マツダの新型3列シートSUV「CX-80」が欧州で4月18日に登場するらしい。そもそもマツダの3列シートモデルはボンゴに始まる。ここではその長い歴史をおさらいしておこう!

文/ベストカーWeb編集部、写真/マツダ

■ボンゴに始まるマツダ3列シート車の歴史

 マツダが本格的に多人数乗車に取り組んだのは、ボンゴが最初だろう。初代ボンゴの登場は1966年。いわゆるワンボックスというスタイルの原型となったのがこのクルマと言われており、クリーンで未来的なスタリングが大ヒットした。いわゆるキャブオーバーだがエンジンをリアに積むRRである。

 ボンゴは働くクルマとして長くマツダを代表する3列シート車だったが、1980年代に入るとアメリカでミニバンが誕生し、乗用車としての3列シートが求められるようになる。そこから誕生したのがMPVだ。

 MPVが登場したのは1988年。ただしこれは北米の話で日本では1990年にデビューした。ルーチェのプラットフォームを使ったFRで、マツダはミニバンと呼ばず「新カテゴリーの高級サルーン」をうたった。確かに明確なボンネットを持ったスタイリングはミニバンとは一線を画す雰囲気があった。

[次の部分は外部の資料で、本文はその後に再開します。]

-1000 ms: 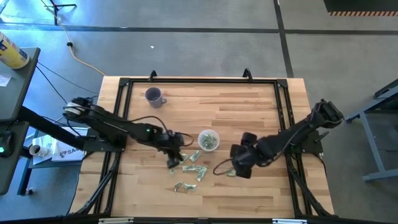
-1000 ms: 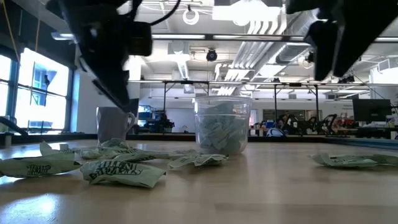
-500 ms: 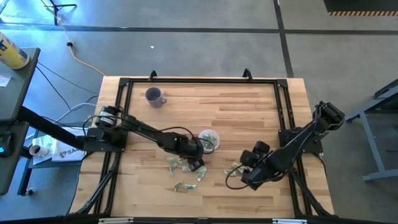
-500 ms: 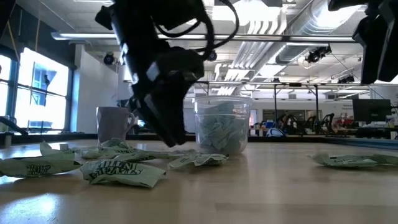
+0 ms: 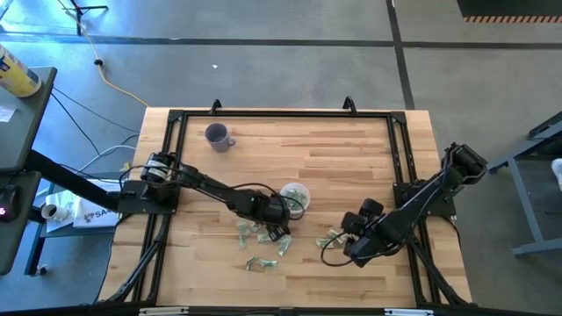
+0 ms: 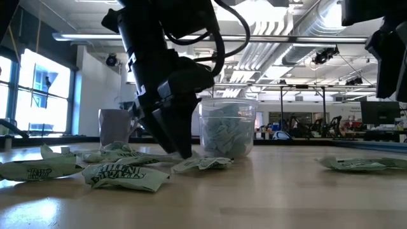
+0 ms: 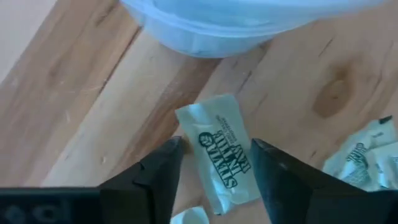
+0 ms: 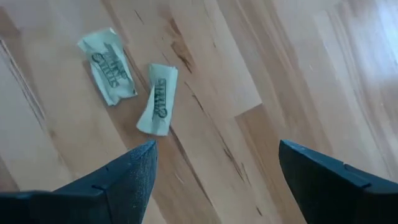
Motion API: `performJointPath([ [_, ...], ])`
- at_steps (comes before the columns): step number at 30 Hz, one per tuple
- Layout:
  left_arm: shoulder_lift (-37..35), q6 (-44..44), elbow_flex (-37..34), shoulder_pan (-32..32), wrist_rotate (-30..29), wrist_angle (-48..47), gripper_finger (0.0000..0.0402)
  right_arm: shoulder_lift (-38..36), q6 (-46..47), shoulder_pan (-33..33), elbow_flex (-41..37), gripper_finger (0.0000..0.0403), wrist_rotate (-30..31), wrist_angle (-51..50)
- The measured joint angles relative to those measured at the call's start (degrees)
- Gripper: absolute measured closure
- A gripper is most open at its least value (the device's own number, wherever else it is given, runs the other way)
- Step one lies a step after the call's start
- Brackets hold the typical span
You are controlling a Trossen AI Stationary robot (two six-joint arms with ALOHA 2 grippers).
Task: Pick and place Stevia / Truvia into bins
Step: Put the stevia packet into the transparent container
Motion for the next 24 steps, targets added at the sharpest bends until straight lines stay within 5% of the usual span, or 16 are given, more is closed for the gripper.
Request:
performJointPath([
  [11, -1.48, 6.75, -0.27, 0.11, -2.35, -4.64, 0.0377, -0.04, 0.00, -0.41, -0.08, 0.0080, 4.71, -0.42],
  [18, -11.72, 7.83, -0.42, 1.31, -4.40, -5.64, 0.0367, -2.61, 0.01, -1.58, -0.08, 0.0080, 9.50, -0.91],
  [24, -19.01, 17.75, -0.10, 3.52, -3.14, 6.87, 0.0381, -3.48, -1.74, -3.73, -0.06, 0.0080, 11.03, -1.06],
])
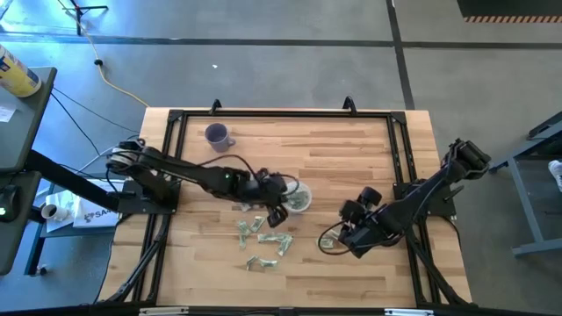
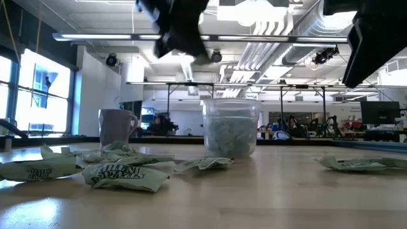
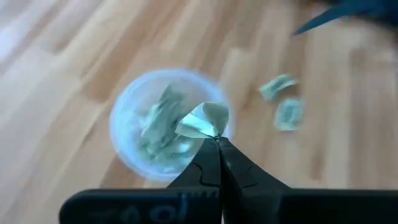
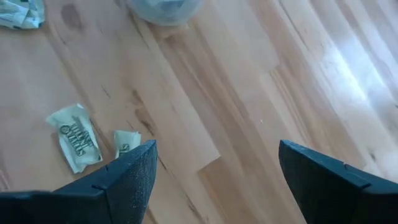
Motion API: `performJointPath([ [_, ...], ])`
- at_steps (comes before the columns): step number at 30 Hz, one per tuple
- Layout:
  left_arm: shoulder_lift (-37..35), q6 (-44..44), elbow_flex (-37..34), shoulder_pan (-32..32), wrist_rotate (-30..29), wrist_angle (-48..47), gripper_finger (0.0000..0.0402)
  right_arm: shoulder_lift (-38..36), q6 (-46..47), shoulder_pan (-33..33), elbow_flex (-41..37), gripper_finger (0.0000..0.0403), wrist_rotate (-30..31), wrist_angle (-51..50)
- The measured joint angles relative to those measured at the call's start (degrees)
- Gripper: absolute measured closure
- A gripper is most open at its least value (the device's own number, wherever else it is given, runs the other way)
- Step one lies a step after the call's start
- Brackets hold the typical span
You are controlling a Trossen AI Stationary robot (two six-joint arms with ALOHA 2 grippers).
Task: Pick and place Stevia / Truvia into bins
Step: Put the stevia packet into the transparent container
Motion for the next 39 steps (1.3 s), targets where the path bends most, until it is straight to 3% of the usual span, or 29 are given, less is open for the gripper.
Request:
performJointPath([
  [11, 3.45, 6.47, -0.34, 7.30, 9.85, 4.73, 0.0380, -0.13, -1.24, -0.97, 0.00, 0.0080, 0.54, 0.87],
  [17, 9.22, 7.76, 0.24, 9.76, 15.73, 15.24, 0.0368, -0.13, -1.29, -2.02, 0.00, 0.0080, 0.78, 1.66],
  [19, 10.48, 7.68, -0.51, 10.31, 17.83, 12.24, 0.0364, -0.14, -1.51, -2.45, -0.19, 0.0080, 0.46, 2.52],
  [26, 13.78, 6.96, -0.18, 10.31, 16.68, 11.83, 0.0358, -0.15, -1.74, -2.81, -0.57, 0.0080, -0.92, 3.48],
  [33, 13.11, 3.12, -0.13, 10.07, 14.80, 12.38, 0.0263, -0.15, -3.98, -2.81, -0.61, 0.0080, -1.85, 4.62],
  [39, 9.27, -1.39, 4.48, 6.74, 16.62, 4.99, 0.0170, -0.15, -11.01, -1.04, -0.61, 0.0080, -1.97, 5.09],
])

 MPVは時代の波を読んでヒットし、3代目まで世代を重ねたが、2010年代に入るとSUVの人気に押されじわじわと人気を落とすことに。ラインナップの選択と集中を進めていたマツダは3列シート車をSUVと統合することに決め、日本ではCX-8に、北米ではCX-9に後継を託した。

■ミニバンからCX-8へ

オートフリートップという電動ルーフテントがファミリー層に受けたボンゴ・フレンディ

 いっぽうでマツダは3列シート車を車格に合わせてマルチに展開させていく。

 北米ではオフローダーのプロシードマービーに3列シートを作ったがこれはやや特殊なケースとして、日本ではボンゴの発展形であるボンゴフレンディ(1995年)と、5ナンバーサイズに収まるコンパクトミニバン、プレマシー(1999年)が人気を誇った。

 ボンゴフレンディは出っ張ったボンネットがセミキャブオーバーのような造形だったが、実際はエンジンをシート下に置くキャブオーバーFRだった。初代にはオートフリートップと呼ぶ電動ルーフテント仕様があり、オートキャンプファンから支持を集めた。

 いっぽうプレマシーは扱いやすいサイズとコンパクトカーのような使い勝手が特長で、リアドアもあえてヒンジドアを採用、エンジンは1.8Lと2Lをラインナップし、ラゲッジルーム優先というユーザーに向けて2列シート仕様も販売された。

 ボンゴフレンディはその座をビアンテにゆずったものの、MPVと同じ理由から2018年に生産を終了、プレマシーも3代目まで進化を続けたもののビアンテとほぼ同時に生産を終え、マツダからコンパクトな3列シート車は消滅した。

 こうした系譜を一身に受け継いだのが、2017年に登場した3列シートSUV「CX-8」というわけだが、マツダのラージ商品群戦略によってモデル交替が決定、それが4月18日に登場するCX-80へと継承されることになる。

 駆け足で見てきたが、マツダの3列シート車にはそれぞれ個性が強かった。CX-80もマツダらしさを感じさせる1台であることを願いたい。